◆ WORK INSTRUCTION ◆
Write out the data below in full, please. Keep every character as given.

◆ INFORMATION PROVIDED ◆
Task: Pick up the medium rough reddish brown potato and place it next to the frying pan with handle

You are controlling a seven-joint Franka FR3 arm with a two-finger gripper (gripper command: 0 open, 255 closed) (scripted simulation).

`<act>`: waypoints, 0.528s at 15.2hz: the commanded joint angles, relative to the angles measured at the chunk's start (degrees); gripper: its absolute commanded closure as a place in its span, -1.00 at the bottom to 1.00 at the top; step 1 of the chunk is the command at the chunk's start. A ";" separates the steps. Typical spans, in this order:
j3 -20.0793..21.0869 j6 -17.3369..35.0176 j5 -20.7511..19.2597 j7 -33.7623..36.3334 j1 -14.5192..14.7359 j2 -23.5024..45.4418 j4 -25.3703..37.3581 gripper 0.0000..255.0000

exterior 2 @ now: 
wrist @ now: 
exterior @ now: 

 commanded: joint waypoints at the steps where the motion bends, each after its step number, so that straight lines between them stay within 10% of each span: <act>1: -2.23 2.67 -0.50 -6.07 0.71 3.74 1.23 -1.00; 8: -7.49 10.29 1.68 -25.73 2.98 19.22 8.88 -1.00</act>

◆ WRITTEN REPLY ◆
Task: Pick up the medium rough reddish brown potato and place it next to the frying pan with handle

You are controlling a seven-joint Franka FR3 arm with a two-finger gripper (gripper command: 0 open, 255 closed) (scripted simulation).

`<act>`: waypoints, 0.528s at 15.2hz: the commanded joint angles, relative to the angles measured at the chunk's start (degrees); gripper: its absolute commanded closure as a place in its span, -1.00 at the bottom to 1.00 at the top; step 1 of the chunk is the command at the chunk's start. A ";" separates the steps. Typical spans, in this order:
j3 -20.0793..21.0869 j6 -17.3369..35.0176 j5 -20.7511..19.2597 j7 -33.7623..36.3334 j1 -14.5192..14.7359 j2 -23.5024..45.4418 j4 -25.3703..37.3581 gripper 0.0000..255.0000

exterior 2 @ now: 
wrist @ now: 
exterior @ now: 

 commanded: joint waypoints at the steps where the motion bends, each after its step number, so that straight lines between them stay within 10% of each span: <act>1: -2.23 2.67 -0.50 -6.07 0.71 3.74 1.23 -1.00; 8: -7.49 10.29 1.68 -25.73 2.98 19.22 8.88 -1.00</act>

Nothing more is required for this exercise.